Addicted to Analytics
- 04/10/2012 |
- by Karl Brauer |
- Karl on Cars / Industry Analysis
I think I may need to join GAA (Google Analytics Anonymous).
Since we launched Total Car Score back on February 17th I've been spending an increasing amount of time staring at the various charts, graphs, maps and statistics available via the Google Analytics interface. It has seriously started to impact my productivity (unless I can justify looking at Google Analytics as a productive use of my time, which I'm clearly trying to do by using it as a blog topic).
For Google Analytics veterans it's probably comical to see someone like me just now discovering it's power. I'm sure (like most modern computer programs) I'm barely scraping the surface of what it can do. But for now I'm happy just seeing how many people in California versus New York visited Total Car Score so far today. Or how many pages the average person visits, or which search terms and social networks are driving the most traffic.

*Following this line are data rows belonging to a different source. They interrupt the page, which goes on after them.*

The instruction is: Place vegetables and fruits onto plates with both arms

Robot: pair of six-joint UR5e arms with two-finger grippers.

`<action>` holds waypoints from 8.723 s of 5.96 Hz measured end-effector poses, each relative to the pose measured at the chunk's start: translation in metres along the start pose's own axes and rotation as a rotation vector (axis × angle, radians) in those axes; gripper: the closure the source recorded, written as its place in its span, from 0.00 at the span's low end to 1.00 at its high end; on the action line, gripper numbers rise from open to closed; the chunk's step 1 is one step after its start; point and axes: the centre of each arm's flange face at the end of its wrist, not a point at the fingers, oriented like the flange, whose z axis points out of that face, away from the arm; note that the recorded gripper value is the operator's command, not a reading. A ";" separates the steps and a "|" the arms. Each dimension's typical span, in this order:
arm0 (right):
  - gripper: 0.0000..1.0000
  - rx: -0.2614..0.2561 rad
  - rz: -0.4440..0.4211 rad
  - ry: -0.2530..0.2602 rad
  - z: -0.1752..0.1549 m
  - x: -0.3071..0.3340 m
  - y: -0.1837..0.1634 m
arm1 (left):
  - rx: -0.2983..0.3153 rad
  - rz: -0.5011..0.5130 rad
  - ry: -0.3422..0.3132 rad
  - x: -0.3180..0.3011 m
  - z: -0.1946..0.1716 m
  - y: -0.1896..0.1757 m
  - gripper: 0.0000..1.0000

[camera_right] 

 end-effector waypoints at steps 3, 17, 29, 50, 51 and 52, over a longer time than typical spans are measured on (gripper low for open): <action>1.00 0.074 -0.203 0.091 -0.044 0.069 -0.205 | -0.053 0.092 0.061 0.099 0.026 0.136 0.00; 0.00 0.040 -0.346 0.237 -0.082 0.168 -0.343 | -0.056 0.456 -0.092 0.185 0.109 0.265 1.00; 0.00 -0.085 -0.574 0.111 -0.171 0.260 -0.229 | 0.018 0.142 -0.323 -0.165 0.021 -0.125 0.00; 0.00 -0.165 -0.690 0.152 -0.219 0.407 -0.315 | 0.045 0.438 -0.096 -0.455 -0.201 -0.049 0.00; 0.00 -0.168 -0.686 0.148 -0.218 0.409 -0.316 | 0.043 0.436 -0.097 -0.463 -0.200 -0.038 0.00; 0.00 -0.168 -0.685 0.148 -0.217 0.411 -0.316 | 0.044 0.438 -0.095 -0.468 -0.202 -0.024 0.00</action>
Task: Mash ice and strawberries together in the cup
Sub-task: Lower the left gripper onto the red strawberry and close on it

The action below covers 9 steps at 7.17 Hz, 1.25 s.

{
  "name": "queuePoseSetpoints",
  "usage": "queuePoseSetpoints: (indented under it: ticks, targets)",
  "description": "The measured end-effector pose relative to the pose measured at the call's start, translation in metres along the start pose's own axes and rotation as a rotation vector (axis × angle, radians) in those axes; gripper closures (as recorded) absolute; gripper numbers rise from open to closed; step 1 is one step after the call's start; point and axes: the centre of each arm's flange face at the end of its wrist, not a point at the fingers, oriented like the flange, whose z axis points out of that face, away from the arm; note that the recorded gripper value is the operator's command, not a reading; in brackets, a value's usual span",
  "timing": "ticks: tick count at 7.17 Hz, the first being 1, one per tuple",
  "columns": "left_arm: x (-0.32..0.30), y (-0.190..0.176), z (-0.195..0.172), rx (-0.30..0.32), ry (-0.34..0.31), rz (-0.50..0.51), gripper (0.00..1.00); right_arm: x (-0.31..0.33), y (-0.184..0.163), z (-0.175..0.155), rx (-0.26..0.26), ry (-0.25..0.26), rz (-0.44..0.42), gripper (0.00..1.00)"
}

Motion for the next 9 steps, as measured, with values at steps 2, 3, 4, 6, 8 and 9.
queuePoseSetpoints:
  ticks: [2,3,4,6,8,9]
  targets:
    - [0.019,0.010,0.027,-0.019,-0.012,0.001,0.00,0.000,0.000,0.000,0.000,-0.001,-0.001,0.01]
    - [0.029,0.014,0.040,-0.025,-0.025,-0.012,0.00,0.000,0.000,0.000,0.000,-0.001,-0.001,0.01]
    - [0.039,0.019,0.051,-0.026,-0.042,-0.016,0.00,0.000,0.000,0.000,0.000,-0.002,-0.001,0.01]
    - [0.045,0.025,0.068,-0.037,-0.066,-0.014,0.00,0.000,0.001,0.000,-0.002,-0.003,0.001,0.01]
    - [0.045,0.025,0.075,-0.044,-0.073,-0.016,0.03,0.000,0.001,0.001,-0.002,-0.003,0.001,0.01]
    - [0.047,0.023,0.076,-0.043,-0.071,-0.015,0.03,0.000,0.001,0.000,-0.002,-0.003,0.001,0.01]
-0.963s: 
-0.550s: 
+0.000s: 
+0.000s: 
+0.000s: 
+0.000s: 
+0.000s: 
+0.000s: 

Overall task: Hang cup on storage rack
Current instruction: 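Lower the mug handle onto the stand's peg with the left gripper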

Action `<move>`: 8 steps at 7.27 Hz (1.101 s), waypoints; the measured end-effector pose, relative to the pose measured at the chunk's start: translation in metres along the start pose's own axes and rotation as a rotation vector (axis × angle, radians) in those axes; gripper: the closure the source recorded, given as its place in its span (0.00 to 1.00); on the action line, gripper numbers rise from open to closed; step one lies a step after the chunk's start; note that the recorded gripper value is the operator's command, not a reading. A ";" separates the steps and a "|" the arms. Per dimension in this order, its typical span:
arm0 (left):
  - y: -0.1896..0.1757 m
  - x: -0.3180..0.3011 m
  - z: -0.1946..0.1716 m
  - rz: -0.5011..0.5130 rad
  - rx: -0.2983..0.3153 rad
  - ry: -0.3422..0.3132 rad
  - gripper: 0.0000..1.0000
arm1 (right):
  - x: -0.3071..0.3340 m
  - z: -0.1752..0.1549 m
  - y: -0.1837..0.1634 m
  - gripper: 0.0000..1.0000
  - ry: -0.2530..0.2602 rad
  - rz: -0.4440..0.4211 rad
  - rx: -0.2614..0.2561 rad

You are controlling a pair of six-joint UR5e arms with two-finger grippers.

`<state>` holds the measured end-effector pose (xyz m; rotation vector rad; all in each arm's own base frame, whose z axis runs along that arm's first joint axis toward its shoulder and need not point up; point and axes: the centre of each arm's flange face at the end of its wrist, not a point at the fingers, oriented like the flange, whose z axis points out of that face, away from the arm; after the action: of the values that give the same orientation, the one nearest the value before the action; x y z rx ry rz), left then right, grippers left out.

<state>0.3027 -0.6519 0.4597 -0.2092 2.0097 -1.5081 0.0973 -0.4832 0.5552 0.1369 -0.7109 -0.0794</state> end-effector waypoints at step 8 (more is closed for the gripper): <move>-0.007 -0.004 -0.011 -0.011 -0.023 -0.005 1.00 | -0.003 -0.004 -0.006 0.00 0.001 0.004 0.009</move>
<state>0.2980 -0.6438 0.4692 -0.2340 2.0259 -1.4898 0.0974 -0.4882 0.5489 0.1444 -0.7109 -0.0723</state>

And as each day passes there's that much more data to wade through. For instance, the traffic coming in through organic search (people typing a term in Google or Bing or Yahoo and then clicking on a Total Car Score link) has been on a steady climb. That's pretty much inevitable given the site's newness and it's ability to increasingly rank well in the Google search results compared to not existing before. But even with the inevitable growth in this area I find it hugely gratifying to see how many more people discover Total Car Score everyday through simply using a search engine. These aren't people being pulled in by paid search (though we've got that element, too), and they aren't being directed here by advertisements or mentions in news stories (yes, we've got those elements in play as well). No, these are people that have no idea Total Car Score exists until they type in something like "2013 Ford Mustang Road Test" and see it on the first page of the search results.
That's cool. And it's the essence of "free advertising" (other than the cost of producing the road test...and setting up the entire site...).
Regardless, if you're a data geek and you don't have a reason to look at Google Analytics, trust me, you're missing out.